Pleistocene Hominins as a Resource for Carnivores: A c. 500,000-Year-Old Human Femur Bearing Tooth-Marks in North Africa (Thomas Quarry I, Morocco)
  • Camille Daujeard,
  • Denis Geraads,
  • Rosalia Gallotti,
  • David Lefèvre,
  • Abderrahim Mohib,
  • Jean-Paul Raynal,
  • Jean-Jacques Hublin  

*This image is copyright of its original author
  • Published: April 27, 2016
Abstract

In many Middle Pleistocene sites, the co-occurrence of hominins with carnivores, who both contributed to faunal accumulations, suggests competition for resources as well as for living spaces. Despite this, there is very little evidence of direct interaction between them to-date. Recently, a human femoral diaphysis has been recognized in South-West of Casablanca (Morocco), in the locality called Thomas Quarry I. This site is famous for its Middle Pleistocene fossil hominins considered representatives of Homo rhodesiensis. The bone was discovered in Unit 4 of the Grotte à Hominidés (GH), dated to c. 500 ky and was associated with Acheulean artefacts and a rich mammalian fauna. Anatomically, it fits well within the group of known early Middle Pleistocene Homo, but its chief point of interest is that the diaphyseal ends display numerous tooth marks showing that it had been consumed shortly after death by a large carnivore, probably a hyena. This bone represents the first evidence of consumption of human remains by carnivores in the cave. Whether predated or scavenged, this chewed femur indicates that humans were a resource for carnivores, underlining their close relationships during the Middle Pleistocene in Atlantic Morocco.

Introduction
Large carnivores are present in almost all Plio-Pleistocene archaeological sites, and bone damage (tooth and cut marks) among the faunal deposits indicate their close coexistence with hominins [15]. The increase of meat and fat in the diet of early Homo (c. 1.9 My), not only had an impact on brain and molar size [6,7], but also on their eco-ethological relationships with other predators or scavengers. The infiltration of hominins into the carnivore guild may have resulted in different forms of interactions or co-evolutionary processes, including direct competition for resources as well as passive confrontations, dispersals, extinctions, partitioning of resources, dependency, commensalism and eventually domestication during the Late Pleistocene [813]. Changes in hominin subsistence strategies might be the result of these interactions. Meat providers or dangerous competitors, large predators are considered alternately as either facilitating, or reducing the success of the very first human dispersals [1419]. Inversely, humans had significant role in the extinctions of various carnivores in North America at the end of the Pleistocene [20] or much earlier in the Lower Pleistocene of East Africa [12]. As another example, the drastic decrease of the sabre tooth cats and giant hyenas and the establishment of the modern-day carnivore guild in the Early Middle Pleistocene on both sides of the Mediterranean are contemporaneous with the first long-term hominin settlements [2123,14,16]. At that time, hominins hunted in groups and relied on new effective weapons; these two improvements allowed them to slaughter larger gregarious preys and to handle encounters with dangerous competitors [2429,9,10]. Still, this was a period of stiff competition between large carnivores and hominins and many Middle Pleistocene mixed assemblages containing materials modified by humans and a diverse array of carnivores are recorded (e.g. [30,31,11]).
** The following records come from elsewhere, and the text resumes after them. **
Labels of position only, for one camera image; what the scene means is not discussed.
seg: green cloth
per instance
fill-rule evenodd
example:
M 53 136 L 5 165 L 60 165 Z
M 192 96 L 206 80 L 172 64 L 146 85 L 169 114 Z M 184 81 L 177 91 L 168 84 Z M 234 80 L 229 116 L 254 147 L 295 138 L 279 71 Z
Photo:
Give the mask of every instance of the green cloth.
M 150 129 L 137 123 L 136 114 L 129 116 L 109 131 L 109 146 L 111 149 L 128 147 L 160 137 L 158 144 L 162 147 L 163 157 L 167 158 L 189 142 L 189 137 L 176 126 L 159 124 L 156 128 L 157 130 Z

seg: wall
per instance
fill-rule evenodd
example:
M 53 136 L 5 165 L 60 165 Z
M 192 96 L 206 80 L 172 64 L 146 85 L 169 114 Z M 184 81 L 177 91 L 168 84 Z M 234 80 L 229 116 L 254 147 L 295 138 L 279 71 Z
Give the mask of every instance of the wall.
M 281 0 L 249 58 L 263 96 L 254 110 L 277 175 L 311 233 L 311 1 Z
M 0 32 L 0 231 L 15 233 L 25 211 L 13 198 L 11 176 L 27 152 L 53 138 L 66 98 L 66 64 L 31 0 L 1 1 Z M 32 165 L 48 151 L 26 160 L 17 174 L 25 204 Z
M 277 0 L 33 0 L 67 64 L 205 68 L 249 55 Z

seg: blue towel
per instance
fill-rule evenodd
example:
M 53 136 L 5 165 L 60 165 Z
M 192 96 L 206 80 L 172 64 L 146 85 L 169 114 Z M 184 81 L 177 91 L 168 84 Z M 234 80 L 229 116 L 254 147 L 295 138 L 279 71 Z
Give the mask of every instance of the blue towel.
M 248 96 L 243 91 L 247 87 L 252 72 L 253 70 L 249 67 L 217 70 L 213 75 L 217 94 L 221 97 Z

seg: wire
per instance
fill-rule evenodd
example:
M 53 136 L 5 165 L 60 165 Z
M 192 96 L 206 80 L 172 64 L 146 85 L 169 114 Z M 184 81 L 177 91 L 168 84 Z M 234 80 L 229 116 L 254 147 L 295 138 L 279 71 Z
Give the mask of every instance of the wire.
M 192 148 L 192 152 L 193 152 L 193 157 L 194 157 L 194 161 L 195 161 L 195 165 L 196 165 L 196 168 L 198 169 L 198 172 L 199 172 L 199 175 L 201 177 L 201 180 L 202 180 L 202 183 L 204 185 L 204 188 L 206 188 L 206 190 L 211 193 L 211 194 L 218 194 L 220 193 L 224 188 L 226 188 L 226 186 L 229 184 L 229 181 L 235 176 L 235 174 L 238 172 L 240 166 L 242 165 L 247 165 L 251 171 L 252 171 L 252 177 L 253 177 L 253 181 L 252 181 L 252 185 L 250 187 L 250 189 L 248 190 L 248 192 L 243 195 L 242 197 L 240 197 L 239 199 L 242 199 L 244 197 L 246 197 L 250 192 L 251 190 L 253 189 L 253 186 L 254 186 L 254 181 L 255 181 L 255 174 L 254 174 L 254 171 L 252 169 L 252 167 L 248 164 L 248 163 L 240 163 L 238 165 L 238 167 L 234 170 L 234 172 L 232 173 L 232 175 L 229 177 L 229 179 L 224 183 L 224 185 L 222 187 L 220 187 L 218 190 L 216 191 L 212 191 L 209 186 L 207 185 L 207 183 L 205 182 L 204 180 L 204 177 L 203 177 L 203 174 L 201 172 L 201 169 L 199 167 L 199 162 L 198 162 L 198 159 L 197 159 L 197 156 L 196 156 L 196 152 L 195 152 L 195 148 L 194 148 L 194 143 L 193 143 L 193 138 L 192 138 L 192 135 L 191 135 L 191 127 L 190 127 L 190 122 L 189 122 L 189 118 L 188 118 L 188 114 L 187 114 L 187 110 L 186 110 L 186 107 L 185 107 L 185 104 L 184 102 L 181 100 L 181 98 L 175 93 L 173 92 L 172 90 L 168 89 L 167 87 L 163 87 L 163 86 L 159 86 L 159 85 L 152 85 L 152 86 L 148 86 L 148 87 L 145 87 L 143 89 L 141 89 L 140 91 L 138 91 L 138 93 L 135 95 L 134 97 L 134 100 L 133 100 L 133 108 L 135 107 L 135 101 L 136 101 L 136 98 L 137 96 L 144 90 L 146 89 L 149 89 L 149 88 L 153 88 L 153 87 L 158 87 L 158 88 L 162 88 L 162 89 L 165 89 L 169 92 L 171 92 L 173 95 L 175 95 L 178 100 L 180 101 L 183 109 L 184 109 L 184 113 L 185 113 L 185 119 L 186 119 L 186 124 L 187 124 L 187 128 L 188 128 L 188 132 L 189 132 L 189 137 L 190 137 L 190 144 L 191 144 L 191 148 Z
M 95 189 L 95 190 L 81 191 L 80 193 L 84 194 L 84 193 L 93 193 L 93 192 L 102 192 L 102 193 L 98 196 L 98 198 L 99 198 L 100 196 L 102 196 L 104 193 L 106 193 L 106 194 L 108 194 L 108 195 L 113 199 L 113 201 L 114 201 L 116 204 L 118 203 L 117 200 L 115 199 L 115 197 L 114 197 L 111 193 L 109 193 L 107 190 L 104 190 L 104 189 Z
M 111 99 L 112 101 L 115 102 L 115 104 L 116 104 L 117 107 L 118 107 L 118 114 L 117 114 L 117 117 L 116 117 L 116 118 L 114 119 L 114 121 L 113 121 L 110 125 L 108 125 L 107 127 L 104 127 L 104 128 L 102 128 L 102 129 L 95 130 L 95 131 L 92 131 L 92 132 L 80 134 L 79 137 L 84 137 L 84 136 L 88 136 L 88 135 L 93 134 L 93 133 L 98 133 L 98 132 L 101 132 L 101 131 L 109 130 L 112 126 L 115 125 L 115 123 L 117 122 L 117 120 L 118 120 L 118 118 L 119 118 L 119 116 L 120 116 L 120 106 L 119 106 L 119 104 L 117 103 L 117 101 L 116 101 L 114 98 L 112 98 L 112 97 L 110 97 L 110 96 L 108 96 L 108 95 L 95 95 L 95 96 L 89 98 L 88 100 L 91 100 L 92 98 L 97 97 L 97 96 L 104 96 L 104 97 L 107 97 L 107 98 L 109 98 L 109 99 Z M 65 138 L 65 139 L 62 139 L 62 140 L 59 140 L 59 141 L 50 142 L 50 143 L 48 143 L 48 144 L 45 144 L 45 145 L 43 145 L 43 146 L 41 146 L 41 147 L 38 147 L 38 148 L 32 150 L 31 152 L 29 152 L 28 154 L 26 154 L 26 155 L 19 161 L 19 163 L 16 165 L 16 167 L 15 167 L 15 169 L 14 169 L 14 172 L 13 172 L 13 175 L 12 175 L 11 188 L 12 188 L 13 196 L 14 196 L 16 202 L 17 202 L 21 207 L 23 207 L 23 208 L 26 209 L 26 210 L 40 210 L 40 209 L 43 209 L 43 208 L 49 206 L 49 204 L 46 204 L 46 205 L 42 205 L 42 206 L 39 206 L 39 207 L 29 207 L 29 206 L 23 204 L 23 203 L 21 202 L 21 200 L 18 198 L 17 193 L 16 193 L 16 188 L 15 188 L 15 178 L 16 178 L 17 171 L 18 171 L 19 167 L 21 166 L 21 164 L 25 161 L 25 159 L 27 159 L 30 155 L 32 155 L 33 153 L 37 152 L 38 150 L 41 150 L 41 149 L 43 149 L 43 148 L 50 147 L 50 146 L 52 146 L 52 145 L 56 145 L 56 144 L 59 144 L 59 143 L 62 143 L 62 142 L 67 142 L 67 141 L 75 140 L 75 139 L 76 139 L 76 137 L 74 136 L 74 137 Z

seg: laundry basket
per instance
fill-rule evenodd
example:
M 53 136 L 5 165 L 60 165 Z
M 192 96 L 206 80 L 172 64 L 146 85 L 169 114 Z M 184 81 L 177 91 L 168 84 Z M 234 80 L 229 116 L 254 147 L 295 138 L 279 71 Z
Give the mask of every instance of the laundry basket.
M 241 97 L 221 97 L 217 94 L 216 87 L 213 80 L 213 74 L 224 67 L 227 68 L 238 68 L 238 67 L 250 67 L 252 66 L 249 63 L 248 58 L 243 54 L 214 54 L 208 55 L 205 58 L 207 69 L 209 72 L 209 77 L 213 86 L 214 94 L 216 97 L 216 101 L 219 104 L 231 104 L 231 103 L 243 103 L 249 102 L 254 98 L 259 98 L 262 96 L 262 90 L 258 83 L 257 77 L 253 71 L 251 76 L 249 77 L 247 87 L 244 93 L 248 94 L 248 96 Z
Nevertheless, although during the Plio-Pleistocene hominins and carnivores shared the same landscapes and competed for resources and natural shelter, there is poor evidence of direct confrontation, such as serious or lethal bone damage, before the Upper Paleolithic, when carnivore hunting became widespread [32,33]. Two earlier cases have been reported: the SK 54 australopithecine cranium of Sterkfontein (South Africa) [1] and the CN42174b Neanderthal parietal fragment of Cova Negra (Spain) [34,35], which both bear two holes that match the spacing of the canines of a leopard and were described as representing large felids attacks. However, most of the purported cases of predation by carnivores on humans, or vice-versa, are mostly inferred from indirect data: taxa frequency, age of death, location of tooth-marks or cut-marks on the carcasses (primary or secondary access) [3638]. Whether tooth-marks on human bones or cut-marks on carnivore bones, we can only identify consumption marks without confidently discriminating between hunted animals and scavenged carcasses. In Plio-Pleistocene sites, human remains showing tooth-marks are often associated with the rest of the fauna consumed by carnivores. Examples include, Swartkrans [1], FLK 22, FLK-NN1 and NN3 at Olduvai [39,40] in Africa. In the Middle and Upper Pleistocene of Eurasia, examples are more numerous including those of Zhoukoudian [41,42], Atapuerca (Sima de los Huesos) [43], Grotta Guattari [44,45], Rochelot [46,47], Rochers-de-Villeneuve [48], Grotte de la Tour [49], Les Pradelles [50], Gruta da Oliveira [51], and Grotte du Bison at Arcy-sur-Cure [52], among many others. Such associations may suggest either direct predation on humans or scavenging on their remains.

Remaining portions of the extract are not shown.